▶ The records:
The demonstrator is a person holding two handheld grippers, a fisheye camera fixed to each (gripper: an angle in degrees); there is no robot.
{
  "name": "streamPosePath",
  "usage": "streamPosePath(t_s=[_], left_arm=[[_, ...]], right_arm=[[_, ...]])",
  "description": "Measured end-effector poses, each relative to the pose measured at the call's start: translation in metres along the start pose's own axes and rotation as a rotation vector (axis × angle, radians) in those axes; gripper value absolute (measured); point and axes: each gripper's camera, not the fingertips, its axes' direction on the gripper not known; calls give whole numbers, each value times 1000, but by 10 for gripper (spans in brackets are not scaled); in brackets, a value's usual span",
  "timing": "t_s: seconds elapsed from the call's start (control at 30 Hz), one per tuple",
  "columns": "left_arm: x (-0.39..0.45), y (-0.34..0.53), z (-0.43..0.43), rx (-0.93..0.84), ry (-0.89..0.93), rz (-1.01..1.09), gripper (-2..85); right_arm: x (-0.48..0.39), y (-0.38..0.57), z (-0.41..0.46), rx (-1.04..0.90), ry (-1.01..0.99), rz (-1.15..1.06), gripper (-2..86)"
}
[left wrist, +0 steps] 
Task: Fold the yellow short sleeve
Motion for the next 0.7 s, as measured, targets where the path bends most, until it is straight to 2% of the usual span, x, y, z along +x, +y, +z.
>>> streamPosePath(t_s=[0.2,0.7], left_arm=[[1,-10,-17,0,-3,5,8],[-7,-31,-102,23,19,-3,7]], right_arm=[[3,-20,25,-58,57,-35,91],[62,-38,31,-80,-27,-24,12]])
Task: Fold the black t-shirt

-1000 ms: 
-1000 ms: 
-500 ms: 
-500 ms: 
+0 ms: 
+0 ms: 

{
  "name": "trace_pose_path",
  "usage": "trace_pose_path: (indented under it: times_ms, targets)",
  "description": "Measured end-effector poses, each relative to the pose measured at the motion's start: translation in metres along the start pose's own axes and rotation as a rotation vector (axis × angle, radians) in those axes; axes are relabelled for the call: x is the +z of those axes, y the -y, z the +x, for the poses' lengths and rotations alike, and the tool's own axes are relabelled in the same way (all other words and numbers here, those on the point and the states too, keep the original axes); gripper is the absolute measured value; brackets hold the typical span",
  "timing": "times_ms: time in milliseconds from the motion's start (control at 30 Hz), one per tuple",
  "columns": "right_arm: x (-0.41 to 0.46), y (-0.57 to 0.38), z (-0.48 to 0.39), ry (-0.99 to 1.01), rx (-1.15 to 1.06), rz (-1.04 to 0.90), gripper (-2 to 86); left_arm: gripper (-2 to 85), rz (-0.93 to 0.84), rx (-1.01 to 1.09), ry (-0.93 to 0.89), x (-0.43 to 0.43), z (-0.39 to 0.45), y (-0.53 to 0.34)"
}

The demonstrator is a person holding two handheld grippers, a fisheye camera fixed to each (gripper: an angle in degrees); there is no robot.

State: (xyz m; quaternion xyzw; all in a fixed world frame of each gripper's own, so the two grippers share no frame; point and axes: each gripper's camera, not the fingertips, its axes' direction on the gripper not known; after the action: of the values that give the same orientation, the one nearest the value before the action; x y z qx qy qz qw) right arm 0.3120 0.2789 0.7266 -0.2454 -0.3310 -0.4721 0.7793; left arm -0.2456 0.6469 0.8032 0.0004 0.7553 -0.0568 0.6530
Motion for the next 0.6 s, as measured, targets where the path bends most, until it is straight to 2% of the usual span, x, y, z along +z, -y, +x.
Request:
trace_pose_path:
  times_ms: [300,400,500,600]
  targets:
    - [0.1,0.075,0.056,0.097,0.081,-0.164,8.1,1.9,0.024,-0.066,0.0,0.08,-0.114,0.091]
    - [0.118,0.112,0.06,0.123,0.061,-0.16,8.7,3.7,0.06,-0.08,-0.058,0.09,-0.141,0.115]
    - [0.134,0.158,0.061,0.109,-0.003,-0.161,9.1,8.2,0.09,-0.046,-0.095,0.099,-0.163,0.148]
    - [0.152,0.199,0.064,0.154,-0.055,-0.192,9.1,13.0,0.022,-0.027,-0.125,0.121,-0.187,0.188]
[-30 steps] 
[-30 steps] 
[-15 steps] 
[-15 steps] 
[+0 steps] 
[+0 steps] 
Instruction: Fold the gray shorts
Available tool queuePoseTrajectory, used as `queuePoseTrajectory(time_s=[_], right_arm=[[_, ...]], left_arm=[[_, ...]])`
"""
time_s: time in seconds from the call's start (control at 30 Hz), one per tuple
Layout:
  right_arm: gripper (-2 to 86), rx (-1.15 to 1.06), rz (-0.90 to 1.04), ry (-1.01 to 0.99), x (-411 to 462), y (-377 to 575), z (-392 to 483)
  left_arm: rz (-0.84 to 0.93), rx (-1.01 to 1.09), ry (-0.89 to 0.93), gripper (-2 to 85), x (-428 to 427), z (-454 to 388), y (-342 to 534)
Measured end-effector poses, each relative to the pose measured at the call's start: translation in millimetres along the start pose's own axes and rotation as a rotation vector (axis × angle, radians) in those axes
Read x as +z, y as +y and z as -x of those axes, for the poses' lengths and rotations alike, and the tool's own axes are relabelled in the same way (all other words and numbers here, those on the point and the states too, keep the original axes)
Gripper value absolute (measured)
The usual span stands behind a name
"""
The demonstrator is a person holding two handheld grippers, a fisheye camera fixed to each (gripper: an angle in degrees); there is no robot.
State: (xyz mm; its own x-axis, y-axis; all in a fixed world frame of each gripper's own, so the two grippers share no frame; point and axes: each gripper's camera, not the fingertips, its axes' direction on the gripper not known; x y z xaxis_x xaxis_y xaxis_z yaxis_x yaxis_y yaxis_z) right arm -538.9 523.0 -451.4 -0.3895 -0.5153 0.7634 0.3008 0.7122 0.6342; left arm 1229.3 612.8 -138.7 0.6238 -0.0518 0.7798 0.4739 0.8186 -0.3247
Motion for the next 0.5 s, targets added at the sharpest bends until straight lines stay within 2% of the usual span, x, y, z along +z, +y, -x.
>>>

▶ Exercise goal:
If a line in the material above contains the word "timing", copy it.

▶ Written solution:
  "timing": "t_s: seconds elapsed from the call's start (control at 30 Hz), one per tuple",
  "timing": "times_ms: time in milliseconds from the motion's start (control at 30 Hz), one per tuple",

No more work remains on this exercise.